Saturday, April 12, 2008
All my tubes and wires and careful notes
Couple of weeks ago, we visited Bob's brother Joe and his wife Jeannie at their place in the Blue Ridge Mountains. Joe and Jeannie make their living telling children stories with puppets (really! although it's a running joke that Joe is secretly a C.I.A. agent, as nobody can seriously support themselves as a puppeteer). Their house, consequently, is full of cool stuff. Musical instruments and picture books, juggling equipment, wigs, giant yoga balls, and puppets.
The kids were horsing around on the floor one afternoon, and one of them knocked over a heavy little cube wrapped in electrical tape. Instantly, about twelve strings of Christmas lights came on all over the room. A mercury switch! Magic! They played with that thing for an hour.
It reminded Bob and Joe of a weekend, decades ago, when Joe lent his Washington, D.C. apartment to their sister Anne and her husband. Joe wasn't at home when they arrived - late at night and after a long drive. Fumbling around in the dark, one of them kicked the mercury switch. Instantly, a million colored lights illuminated Joe's apartment, which was - as now - filled with many interesting objects, including a headless mannequin, around whom the lights were wrapped in an intimate way. The stereo came on, heartily pumping out "Jingle Bells" at full volume. Something mounted on a turntable started rotating. So Anne and Mike suddenly found themselves in a loud, luridly-lit Christmas funhouse in the middle of the night, with no idea how they had turned everything on, and no idea how to turn it all off.

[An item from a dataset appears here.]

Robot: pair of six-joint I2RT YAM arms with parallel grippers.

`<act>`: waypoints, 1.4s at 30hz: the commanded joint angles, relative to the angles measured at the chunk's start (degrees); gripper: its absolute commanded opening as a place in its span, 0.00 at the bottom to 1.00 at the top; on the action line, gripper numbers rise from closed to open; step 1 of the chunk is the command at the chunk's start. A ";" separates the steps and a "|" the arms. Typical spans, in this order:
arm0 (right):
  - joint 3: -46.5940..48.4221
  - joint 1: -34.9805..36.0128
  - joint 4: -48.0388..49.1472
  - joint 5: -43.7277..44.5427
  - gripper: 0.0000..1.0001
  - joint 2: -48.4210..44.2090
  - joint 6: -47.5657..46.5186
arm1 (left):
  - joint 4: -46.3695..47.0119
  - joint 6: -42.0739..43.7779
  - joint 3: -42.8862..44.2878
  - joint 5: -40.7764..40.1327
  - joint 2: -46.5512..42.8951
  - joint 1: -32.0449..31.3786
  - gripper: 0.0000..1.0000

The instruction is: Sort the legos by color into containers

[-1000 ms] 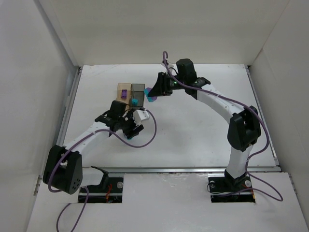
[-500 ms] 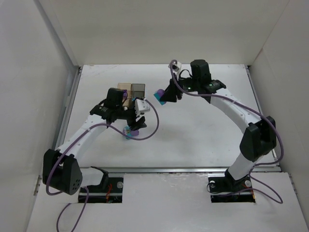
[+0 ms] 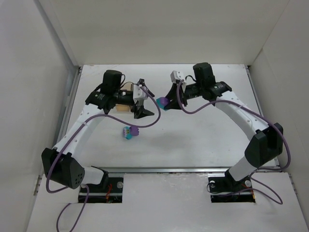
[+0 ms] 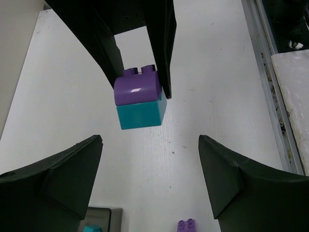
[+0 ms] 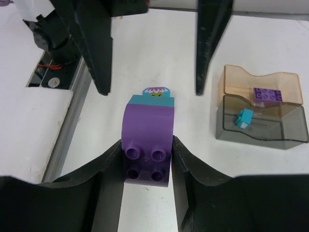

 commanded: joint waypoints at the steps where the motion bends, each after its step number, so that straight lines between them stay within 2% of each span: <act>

This story reminded me of a weekend, easily ten years ago, when Bob and I stayed at my parents' house when they were out of town. I know that house pretty well - I grew up in it - so I know the little quirks. I know how to work the security system and which lights are on timers. My dad enjoys fiddling around with technology. I showed Bob the lightswitch in the downstairs bathroom that operates on a motion sensor.
The first morning we were there, my dad's alarm clock went off - loudly - at 6am. When Bob ventured into my parents' bedroom to see about turning it off, he couldn't find the lightswitch. Sliding his hands around the wall in an increasing panic, all he found was a blank switchplate. "Aha!" he thought. "Motion sensor!" So he stood in the middle of the room waving his arms in wide swings, as if he were trying to flag down a truck on a dark country highway.
After a minute of this, he thought, "Wait, he's not going to put a motion sensor in the bedroom - the light would go on every time you rolled over in bed." Then he thought of Dad's security system and froze. It was JUST possible that my slightly paranoid father might have installed motion-sensitive video cameras around the house in case of a break-in.
In which case he would arrive home to footage of his not-yet son-in-law standing in the middle of his own bedroom, nude, waving his arms like a pornographic snow angel.